[0004] Server Operating System Selection
Context and Problem Statement
The homelab infrastructure requires a server operating system to run Kubernetes clusters for container workloads. The choice of operating system significantly impacts ease of cluster initialization, ongoing maintenance burden, security posture, and operational complexity.
The question is: Which operating system should be used for homelab Kubernetes servers?

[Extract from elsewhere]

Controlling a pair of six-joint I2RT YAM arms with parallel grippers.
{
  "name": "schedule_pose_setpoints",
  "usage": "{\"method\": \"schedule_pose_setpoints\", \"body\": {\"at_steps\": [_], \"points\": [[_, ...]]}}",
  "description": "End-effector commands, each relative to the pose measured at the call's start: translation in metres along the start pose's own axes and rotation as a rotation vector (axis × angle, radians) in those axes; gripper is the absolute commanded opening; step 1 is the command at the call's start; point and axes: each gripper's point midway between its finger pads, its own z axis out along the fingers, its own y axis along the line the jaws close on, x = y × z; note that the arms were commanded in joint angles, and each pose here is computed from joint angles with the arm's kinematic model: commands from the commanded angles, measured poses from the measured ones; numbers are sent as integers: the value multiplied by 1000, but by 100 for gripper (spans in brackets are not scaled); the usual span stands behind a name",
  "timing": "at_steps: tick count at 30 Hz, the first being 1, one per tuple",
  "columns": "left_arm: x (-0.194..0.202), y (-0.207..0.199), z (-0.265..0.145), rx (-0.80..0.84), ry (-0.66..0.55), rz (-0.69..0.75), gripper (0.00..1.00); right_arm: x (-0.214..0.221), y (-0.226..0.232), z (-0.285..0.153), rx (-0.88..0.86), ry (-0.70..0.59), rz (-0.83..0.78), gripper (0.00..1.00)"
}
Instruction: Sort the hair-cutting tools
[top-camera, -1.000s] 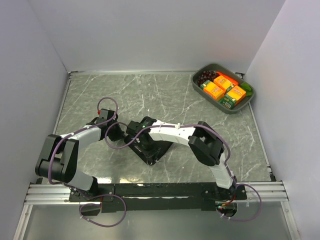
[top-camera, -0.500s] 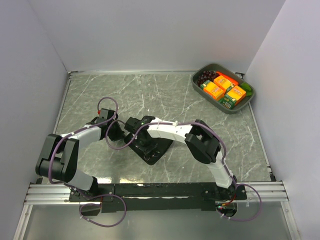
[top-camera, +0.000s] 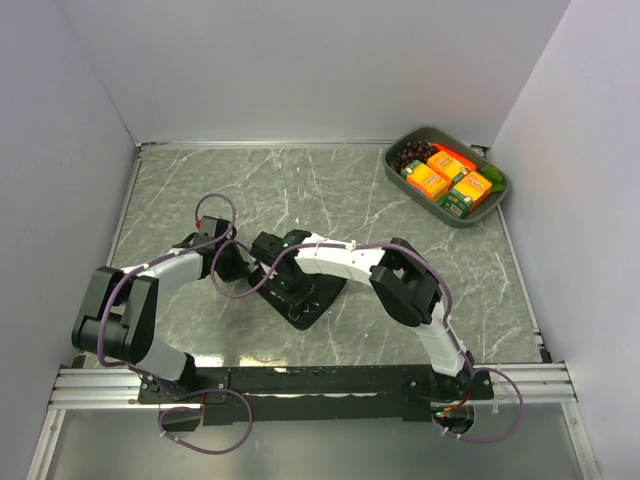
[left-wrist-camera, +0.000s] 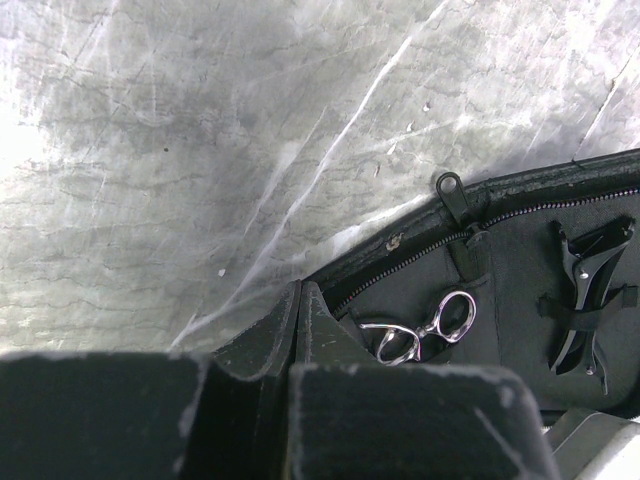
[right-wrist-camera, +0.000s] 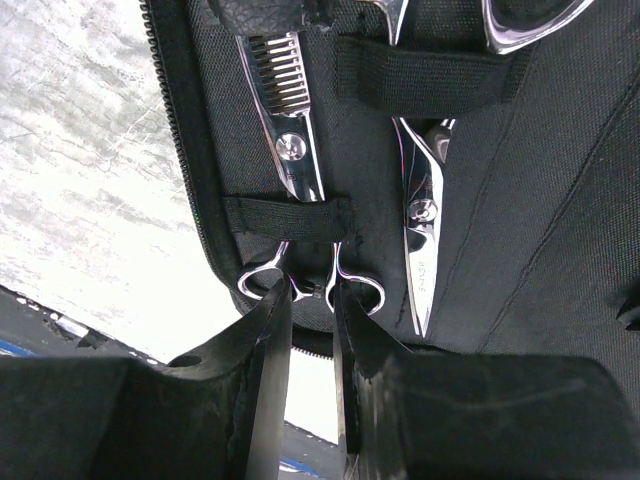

This decision will affect:
- Cluster Initialization: Complexity and time required to bootstrap Kubernetes
- Maintenance Burden: Frequency and complexity of OS updates, Kubernetes upgrades, and patching
- Security Posture: Attack surface, built-in security features, and hardening requirements
- Resource Efficiency: RAM, CPU, and disk overhead
- Operational Complexity: Day-to-day management, troubleshooting, and debugging
- Learning Curve: Time required for team to become proficient
Decision Drivers
- Ease of Kubernetes Setup: Minimize steps and complexity for cluster initialization
- Maintenance Simplicity: Reduce ongoing operational burden for updates and upgrades
- Security-First Design: Minimal attack surface and strong security defaults
- Resource Efficiency: Low RAM/CPU/disk overhead for cost-effective homelab
- Learning Curve: Reasonable adoption time for single-person homelab
- Community Support: Strong documentation and active community
- Immutability: Prefer declarative, version-controlled configuration (GitOps-friendly)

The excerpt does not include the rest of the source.